- **WHAT IS EXPECTED**
Look for the word "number" in the entries below, then copy every line that has it.

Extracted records
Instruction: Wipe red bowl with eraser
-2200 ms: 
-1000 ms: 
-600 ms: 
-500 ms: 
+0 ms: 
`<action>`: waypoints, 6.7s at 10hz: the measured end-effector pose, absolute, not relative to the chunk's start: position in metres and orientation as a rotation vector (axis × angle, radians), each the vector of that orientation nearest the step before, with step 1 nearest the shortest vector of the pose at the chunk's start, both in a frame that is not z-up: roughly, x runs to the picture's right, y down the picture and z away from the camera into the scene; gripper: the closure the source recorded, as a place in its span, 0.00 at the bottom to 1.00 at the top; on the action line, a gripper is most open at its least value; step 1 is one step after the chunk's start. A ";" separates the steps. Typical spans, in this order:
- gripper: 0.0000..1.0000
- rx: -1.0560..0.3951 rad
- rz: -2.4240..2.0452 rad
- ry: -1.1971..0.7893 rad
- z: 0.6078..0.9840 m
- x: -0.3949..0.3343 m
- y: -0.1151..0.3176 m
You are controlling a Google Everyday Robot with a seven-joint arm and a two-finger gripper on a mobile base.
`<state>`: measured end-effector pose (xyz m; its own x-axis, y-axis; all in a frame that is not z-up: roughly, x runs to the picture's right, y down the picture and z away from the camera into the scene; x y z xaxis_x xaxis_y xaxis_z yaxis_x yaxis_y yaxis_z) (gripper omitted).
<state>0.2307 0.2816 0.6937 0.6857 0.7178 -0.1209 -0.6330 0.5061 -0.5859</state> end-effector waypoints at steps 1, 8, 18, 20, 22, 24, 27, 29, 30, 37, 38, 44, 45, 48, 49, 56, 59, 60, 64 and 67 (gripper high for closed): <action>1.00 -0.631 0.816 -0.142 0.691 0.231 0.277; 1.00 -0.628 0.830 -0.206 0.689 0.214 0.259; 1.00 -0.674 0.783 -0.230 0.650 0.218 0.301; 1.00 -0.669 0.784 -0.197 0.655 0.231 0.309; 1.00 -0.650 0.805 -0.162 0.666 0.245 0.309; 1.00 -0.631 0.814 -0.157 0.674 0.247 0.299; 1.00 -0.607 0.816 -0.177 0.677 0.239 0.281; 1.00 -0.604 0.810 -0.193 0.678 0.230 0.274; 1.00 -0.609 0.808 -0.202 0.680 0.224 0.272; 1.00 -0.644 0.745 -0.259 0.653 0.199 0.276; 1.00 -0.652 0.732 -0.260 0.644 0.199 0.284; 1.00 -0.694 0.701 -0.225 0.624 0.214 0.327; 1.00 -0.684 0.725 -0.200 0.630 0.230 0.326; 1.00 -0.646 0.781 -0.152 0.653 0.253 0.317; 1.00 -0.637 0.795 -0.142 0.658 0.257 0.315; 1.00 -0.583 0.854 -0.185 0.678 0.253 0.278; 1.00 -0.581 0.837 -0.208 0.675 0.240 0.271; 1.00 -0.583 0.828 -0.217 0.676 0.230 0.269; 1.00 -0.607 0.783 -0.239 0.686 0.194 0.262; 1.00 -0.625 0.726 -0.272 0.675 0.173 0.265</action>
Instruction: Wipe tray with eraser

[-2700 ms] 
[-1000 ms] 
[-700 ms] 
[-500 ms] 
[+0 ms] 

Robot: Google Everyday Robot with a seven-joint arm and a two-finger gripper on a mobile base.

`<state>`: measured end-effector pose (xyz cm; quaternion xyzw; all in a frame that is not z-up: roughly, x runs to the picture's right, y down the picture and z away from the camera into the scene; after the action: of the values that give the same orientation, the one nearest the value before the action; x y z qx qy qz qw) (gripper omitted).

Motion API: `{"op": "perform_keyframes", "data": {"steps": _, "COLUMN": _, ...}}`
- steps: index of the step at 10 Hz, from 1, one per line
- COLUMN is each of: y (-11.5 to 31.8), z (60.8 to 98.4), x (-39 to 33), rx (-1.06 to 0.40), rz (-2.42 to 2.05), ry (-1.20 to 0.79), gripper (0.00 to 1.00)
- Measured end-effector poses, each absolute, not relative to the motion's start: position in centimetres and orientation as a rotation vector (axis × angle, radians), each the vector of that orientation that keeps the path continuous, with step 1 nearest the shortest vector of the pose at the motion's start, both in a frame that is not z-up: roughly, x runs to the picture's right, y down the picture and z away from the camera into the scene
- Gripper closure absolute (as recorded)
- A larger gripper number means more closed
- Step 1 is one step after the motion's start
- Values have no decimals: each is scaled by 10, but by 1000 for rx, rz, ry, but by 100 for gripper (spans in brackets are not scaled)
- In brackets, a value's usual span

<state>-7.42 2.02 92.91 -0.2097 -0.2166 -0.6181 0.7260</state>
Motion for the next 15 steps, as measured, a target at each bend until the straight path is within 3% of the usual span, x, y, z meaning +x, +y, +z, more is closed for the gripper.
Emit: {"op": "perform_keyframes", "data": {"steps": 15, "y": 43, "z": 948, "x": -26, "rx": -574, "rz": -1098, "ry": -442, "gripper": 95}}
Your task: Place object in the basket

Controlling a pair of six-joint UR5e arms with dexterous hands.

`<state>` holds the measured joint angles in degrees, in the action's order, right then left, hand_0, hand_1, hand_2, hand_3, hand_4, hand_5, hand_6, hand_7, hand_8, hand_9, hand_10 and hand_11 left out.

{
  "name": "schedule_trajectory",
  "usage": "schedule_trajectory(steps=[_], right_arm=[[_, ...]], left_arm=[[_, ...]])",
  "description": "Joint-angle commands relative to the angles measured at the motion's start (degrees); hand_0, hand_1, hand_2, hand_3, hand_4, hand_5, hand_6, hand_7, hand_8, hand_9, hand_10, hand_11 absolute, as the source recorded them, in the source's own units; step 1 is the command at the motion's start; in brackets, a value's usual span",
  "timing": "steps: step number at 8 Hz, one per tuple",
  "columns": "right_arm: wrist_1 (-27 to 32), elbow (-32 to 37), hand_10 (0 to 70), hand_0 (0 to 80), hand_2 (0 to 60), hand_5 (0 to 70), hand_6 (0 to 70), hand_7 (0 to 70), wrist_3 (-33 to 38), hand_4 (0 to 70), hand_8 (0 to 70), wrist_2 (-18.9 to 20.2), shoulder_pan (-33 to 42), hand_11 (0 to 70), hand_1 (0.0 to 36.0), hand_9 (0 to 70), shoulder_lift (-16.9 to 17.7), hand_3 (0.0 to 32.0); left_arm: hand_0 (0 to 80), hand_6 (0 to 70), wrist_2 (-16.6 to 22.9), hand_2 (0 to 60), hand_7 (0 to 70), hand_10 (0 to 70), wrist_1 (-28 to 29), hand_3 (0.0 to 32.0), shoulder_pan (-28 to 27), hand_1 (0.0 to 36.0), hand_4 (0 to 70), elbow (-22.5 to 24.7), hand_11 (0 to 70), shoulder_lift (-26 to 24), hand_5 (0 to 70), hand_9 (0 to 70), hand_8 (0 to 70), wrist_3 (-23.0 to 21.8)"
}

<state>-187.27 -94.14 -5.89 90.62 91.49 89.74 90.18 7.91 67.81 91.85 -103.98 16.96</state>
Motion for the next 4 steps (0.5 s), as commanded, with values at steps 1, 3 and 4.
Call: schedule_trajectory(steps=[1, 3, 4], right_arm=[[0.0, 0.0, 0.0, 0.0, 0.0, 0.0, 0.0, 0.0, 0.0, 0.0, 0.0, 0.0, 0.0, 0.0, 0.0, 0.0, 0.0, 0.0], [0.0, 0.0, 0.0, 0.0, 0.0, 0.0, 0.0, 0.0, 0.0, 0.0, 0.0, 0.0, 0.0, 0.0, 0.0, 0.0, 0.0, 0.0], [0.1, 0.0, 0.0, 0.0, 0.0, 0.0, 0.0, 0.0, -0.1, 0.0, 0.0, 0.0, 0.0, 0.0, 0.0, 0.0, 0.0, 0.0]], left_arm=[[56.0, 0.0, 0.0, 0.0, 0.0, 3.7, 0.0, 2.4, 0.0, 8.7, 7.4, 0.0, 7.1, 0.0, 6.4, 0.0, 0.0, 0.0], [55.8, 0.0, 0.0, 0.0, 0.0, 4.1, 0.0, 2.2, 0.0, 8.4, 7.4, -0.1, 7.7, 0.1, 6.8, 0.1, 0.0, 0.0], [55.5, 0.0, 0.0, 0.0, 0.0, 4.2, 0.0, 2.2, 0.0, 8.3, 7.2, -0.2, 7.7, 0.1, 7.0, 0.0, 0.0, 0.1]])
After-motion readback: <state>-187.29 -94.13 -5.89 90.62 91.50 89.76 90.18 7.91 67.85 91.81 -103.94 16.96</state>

- **OUTPUT OF THE TASK**
- A larger gripper number means more closed
  "timing": "steps: step number at 8 Hz, one per tuple",

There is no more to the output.